Bertitik tolak dari pemikiran mengenai kedudukan konseptual Pendidikan IPS, dapat
diidentifikasi sekolah objek telaah dari sistem pendidikan IPS, yaitu :
1. Karakteristik potensi dan perilaku belajar siswa SD, SLTP dan SMU.
2. Karakteristik potensi dan perilaku belajar mahasiswa FPIPS-IKIP atau JPIPS-
STKIP/FKIP.
3. Kurikulum dan bahan belajar IPS SD, SLTP dan SMU.
4. Disiplin ilmu-ilmu sosial, humaniora dan disiplin lain yang relevan.

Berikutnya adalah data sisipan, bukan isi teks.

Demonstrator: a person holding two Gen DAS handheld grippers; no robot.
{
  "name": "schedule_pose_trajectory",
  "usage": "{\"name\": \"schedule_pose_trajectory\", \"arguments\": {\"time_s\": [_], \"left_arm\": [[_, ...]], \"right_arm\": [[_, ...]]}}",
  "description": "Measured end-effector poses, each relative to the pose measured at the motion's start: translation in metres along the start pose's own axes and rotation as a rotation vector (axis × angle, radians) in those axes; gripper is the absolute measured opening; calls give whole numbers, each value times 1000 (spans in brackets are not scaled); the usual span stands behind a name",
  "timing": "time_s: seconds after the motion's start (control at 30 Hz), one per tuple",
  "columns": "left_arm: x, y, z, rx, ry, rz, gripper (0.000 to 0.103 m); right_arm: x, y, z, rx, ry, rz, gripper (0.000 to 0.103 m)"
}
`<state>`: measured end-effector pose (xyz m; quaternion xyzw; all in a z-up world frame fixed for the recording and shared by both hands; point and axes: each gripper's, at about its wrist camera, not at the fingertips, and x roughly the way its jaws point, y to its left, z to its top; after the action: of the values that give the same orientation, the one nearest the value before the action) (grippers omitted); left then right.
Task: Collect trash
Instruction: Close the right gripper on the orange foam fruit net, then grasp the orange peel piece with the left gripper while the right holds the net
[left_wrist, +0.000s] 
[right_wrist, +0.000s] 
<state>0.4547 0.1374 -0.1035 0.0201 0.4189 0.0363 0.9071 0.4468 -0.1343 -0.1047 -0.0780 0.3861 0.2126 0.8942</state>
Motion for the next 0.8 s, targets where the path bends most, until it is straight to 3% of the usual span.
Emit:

5. Teori, prinsip, strategi, media serta evaluasi pembelajaran IPS.
6. Masalah-masalah sosial, ilmu pengetahuan dan teknilogi yang berdampak sosial.
7. Norma agama yang melandasi dan memperkuat profesionalisme.
Kurikulum 1994 dilaksanakan secara bertahap mulai ajaran 1994-1995 merupakan
pembenahan atas pelaksanaan kurikulum 1984 setelah memperhatikan tuntutan perkembangan
dan keadaan masyarakat saat itu, khususnya yang menyangkut perkembangan ilmu pengetahuan
dan teknologi serta seni, kebutuhan pembangunan dan gencarnya arus globalisasi, dan evaluasi
pelaksanaan kurikulum 1984 itu sendiri. Upaya pembaharuan kurikulum pendidikan nampak saat
diadakannya serangkaian Rapat Kerja Nasional Departemen Pendidikan dan Kebudayaan dari
tahun 1986 sampai 1989.
Pembenahan kurikulum ini juga didorong oleh amanat GBHN 1988 yang intinya; 1)
perlunya diteruskan upaya peningkatan mutu pendidikan di berbagai jenis dan jenjang
pendidikan, 2) perlunya persiapan perluasan wajib belajar pendidikan dasar dari enam tahun
menjadi sembilan tahun, dan 3) perlunya segera dilahirkan undang-undang yang mengatur
tentang Sistem Pendidikan Nasional.
Pada tahun 2004, pemerintah melakukan perubahan kurikulum kembali yang dikenal
dengan Kurikulum Berbasis Kompetensi (KBK). Namun pengembangan kurikulum IPS
diusulkan menjadi Pengetahuan Sosial untuk merespon secara positif berbagai perkembangan
informasi, ilmu pengetahuan, dan teknologi. Hal ini dilakukan untuk meningkatkan relevansi
program pembelajaran Pengetahuan Sosial dengan keadaan dan kebutuhan setempat. Di samping
itu, khusus dalam kurikulum SD, IPS pernah diusulkan digabung dengan Pendidikan
kewarganegaraan yaitu menjadi pendidikan kewrganegaraan dan pengetahuan sosial (PKnPS),
namun akhirnya kurikulum disempurnakan ke dalam kurikulum tingkat satuan pendidikan
(KTSP) tahun 2006, antara IPS dan PKn dipisahkan kembali. Hal ini memperhatikan berbagai
masukan dan kritik ahli pendidikan serta kepentingan pendidikan nasional dan politik bangsa
yaitu perlunya pendidikan kewarganegaraan bangsa, maka antara IPS dan PKn meskipun tujuan
dan kajiannya adalah sama yaitu membentuk warganegara yang baik, maka PKn tetap diajarkan
sebagai mata pelajaran di sekolah secara terpisah dengan IPS. Jadi wajarlah kalau mata pelajaran
PKn hanya ada di Indonesia, sementara di negara lain disebut Civic education . IPS (social
studies) dalam kurikulum tingkat satuan pendidikan di Indonesia terus melakukan beberapa
tinjauan dan kritik terutama untuk perbaikan IPS sebagai program pendidikan ilmu sosial di
tingkat sekolah melalui seminar dan lokakarya serta pertemuan ilmiah bidang IPS lainnya,
terutama oleh kelompok pakar HISPISI (Himpunan sarjana pendidikan ilmu sosial Indonesia)
dalam kongresnya di beberapa tempat di Indonesia.